TASK INSTRUCTIONS:
Check every line of the data for the word "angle", and copy those that have it.

SUPPLIED INFORMATION:

=== Begin Enclosure ===

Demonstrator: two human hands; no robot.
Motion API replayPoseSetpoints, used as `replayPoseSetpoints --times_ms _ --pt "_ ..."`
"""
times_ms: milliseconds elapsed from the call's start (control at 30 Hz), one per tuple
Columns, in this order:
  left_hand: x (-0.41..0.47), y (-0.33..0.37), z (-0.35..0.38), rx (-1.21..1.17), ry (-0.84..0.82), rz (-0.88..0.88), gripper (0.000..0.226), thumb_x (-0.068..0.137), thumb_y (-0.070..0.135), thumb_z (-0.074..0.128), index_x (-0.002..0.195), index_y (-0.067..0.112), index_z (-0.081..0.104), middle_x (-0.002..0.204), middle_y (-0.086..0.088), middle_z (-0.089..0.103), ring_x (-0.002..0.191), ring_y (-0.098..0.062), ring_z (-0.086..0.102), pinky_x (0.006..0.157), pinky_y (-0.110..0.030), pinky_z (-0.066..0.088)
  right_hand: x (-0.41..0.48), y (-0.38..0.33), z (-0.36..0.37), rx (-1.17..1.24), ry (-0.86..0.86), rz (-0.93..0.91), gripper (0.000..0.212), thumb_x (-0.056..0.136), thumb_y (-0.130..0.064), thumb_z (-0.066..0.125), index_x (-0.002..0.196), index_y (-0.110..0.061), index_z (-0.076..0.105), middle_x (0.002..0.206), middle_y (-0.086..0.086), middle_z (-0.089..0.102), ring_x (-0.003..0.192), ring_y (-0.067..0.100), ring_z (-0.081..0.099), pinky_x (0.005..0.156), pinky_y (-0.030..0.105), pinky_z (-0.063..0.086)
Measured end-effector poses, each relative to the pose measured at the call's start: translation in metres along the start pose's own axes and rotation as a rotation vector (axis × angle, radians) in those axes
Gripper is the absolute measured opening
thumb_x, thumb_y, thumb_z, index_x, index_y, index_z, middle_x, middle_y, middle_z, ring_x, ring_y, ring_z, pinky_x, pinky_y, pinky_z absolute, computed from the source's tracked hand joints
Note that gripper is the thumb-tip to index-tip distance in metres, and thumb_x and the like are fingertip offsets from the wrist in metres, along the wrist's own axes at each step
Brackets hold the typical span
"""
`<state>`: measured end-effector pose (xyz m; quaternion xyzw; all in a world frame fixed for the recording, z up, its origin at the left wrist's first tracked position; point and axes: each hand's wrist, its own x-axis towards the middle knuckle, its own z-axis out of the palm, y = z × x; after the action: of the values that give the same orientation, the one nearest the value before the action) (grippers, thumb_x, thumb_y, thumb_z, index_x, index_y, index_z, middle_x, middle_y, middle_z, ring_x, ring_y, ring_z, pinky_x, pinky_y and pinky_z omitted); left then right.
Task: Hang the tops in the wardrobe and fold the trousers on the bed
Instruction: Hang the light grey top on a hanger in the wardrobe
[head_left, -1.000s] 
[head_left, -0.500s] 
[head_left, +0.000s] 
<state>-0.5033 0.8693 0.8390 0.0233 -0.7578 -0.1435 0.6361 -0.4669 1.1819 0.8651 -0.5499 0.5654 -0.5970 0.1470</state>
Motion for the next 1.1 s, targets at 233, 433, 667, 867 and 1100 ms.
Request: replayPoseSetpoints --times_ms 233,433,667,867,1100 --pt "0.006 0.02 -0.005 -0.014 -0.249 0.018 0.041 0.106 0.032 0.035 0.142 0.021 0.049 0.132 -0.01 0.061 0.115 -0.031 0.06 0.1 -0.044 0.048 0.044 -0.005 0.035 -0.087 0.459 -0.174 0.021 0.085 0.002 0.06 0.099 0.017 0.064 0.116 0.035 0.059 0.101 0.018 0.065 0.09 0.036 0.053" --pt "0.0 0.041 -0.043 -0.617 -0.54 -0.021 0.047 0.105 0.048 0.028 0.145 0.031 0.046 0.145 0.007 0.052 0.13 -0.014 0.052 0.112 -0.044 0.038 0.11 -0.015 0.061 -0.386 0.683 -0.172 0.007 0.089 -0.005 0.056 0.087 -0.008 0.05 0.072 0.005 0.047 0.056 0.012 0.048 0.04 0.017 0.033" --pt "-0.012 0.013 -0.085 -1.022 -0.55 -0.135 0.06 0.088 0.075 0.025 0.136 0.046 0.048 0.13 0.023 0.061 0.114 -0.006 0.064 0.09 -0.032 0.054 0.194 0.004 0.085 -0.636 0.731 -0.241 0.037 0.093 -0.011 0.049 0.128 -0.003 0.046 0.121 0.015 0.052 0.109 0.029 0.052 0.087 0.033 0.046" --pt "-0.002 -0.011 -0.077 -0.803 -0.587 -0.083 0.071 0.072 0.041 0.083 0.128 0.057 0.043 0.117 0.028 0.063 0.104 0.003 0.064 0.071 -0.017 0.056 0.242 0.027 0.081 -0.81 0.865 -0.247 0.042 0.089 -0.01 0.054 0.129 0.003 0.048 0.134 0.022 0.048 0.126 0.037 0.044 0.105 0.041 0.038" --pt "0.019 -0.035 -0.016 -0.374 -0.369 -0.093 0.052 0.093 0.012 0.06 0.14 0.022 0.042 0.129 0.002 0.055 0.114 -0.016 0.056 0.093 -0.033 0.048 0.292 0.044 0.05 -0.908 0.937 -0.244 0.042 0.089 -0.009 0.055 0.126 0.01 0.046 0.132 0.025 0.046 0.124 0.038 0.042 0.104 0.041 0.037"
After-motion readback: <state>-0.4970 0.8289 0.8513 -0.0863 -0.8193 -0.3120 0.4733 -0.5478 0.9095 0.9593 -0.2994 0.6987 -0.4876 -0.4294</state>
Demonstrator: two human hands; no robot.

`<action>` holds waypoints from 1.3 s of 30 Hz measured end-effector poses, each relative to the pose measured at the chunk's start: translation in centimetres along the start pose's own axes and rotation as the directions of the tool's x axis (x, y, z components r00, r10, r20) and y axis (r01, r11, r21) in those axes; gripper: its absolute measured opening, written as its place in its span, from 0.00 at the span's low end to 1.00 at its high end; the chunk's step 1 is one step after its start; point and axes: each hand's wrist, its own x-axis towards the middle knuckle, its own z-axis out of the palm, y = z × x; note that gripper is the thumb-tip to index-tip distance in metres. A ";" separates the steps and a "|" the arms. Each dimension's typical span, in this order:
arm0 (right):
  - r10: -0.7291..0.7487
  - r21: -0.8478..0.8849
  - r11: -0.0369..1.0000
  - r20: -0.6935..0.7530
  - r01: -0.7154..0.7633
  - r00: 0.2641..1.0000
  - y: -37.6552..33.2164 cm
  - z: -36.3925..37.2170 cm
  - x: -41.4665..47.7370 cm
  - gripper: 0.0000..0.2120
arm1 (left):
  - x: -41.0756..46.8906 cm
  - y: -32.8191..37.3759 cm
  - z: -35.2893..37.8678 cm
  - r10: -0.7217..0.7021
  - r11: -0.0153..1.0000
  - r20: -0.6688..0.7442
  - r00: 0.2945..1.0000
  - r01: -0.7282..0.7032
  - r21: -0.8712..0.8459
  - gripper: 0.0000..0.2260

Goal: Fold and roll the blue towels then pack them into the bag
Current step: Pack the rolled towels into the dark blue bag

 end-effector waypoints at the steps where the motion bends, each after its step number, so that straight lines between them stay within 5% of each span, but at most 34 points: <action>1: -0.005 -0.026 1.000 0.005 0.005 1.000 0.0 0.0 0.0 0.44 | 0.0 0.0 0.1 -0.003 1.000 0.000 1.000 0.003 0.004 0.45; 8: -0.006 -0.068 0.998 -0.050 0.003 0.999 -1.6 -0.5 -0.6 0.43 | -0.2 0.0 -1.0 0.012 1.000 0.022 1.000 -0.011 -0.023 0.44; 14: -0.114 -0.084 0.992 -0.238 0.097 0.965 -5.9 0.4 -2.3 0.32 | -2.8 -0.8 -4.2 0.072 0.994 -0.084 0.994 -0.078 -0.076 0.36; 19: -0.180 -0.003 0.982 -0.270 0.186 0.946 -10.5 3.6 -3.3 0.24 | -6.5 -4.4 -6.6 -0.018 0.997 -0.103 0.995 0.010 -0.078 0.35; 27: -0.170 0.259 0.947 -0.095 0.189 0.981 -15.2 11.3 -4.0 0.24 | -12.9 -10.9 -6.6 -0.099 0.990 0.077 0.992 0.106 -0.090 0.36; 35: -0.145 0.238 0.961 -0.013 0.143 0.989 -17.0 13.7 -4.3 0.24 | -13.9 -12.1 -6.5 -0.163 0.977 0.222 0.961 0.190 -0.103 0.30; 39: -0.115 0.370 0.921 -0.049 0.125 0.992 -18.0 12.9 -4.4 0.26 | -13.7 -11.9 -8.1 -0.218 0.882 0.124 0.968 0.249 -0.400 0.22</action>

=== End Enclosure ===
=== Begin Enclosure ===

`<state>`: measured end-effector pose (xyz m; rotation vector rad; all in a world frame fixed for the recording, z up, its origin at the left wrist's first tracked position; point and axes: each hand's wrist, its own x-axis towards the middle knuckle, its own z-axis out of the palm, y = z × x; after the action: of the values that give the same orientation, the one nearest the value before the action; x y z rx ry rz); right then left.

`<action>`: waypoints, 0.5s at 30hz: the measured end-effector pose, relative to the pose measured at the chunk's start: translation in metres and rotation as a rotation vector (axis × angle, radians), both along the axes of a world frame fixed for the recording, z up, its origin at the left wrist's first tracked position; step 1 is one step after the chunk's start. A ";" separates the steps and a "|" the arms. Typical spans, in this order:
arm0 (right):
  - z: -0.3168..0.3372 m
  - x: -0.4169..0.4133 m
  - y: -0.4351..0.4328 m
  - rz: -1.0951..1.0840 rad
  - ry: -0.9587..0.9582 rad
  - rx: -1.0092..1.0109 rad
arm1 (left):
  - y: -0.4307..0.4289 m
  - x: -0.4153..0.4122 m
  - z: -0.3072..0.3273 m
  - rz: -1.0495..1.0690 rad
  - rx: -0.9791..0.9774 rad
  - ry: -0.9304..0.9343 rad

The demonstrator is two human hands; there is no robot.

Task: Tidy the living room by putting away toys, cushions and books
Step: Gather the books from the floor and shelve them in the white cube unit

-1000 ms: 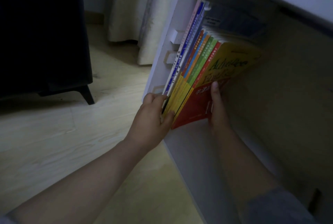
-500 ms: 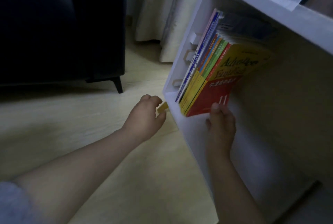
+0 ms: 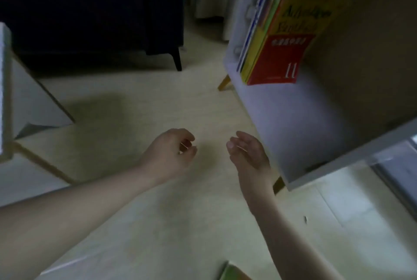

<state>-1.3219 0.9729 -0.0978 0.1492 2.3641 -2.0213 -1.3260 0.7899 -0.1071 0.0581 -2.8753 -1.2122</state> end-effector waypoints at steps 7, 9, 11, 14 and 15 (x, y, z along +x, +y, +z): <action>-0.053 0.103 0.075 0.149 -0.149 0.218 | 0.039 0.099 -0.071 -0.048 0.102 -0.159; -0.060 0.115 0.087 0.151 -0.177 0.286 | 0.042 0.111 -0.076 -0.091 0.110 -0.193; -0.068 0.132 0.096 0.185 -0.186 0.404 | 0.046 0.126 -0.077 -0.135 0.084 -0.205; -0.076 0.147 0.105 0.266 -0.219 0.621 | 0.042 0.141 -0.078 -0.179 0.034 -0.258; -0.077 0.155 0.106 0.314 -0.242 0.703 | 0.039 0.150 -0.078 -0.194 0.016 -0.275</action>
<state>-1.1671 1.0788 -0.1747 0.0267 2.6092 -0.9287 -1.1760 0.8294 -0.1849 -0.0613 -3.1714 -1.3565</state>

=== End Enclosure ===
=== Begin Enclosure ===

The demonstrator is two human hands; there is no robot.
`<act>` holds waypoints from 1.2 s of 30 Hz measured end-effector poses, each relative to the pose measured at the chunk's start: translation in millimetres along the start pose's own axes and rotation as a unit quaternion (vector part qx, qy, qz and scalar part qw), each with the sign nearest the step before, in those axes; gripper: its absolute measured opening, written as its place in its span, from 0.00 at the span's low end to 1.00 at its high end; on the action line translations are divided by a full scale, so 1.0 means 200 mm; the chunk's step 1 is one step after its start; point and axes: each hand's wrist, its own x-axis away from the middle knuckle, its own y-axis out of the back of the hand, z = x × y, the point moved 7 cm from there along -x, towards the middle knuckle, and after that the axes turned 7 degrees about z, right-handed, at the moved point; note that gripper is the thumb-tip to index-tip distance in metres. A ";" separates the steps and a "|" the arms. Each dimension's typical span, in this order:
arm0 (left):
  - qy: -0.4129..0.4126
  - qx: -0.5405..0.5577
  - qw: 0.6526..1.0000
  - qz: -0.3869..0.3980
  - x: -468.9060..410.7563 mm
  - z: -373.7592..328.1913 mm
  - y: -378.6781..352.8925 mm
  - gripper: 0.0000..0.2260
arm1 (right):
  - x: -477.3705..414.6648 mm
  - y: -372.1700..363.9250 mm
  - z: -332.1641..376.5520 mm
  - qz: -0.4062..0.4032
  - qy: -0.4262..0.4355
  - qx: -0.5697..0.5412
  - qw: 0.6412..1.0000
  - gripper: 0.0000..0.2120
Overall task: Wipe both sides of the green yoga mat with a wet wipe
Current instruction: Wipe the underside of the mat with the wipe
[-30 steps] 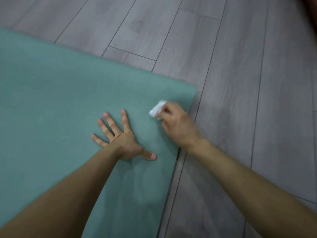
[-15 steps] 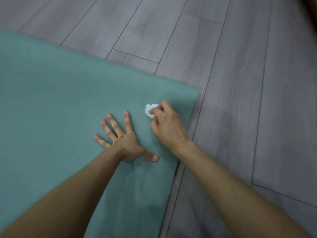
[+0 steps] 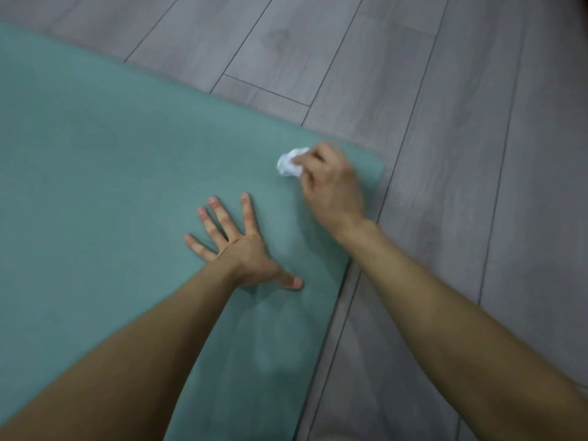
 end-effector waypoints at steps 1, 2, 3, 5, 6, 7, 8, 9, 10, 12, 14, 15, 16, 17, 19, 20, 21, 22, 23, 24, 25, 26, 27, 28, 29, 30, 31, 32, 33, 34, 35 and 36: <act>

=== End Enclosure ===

WRITTEN REPLY:
Measured end-effector poses, each relative to the pose measured at the call's start: translation in metres along the start pose's own axes and rotation as a rotation vector (axis × angle, radians) in those axes
`<action>`: waypoints, 0.5s at 30hz: the measured end-effector pose, relative to the pose measured at the chunk's start: translation in metres and rotation as a rotation vector (axis × angle, radians), both along the axes of a world frame fixed for the recording, z up, its origin at the left wrist's first tracked position; step 1 is one step after the chunk's start. A ";" separates the steps and a "|" the arms. Typical spans, in this order:

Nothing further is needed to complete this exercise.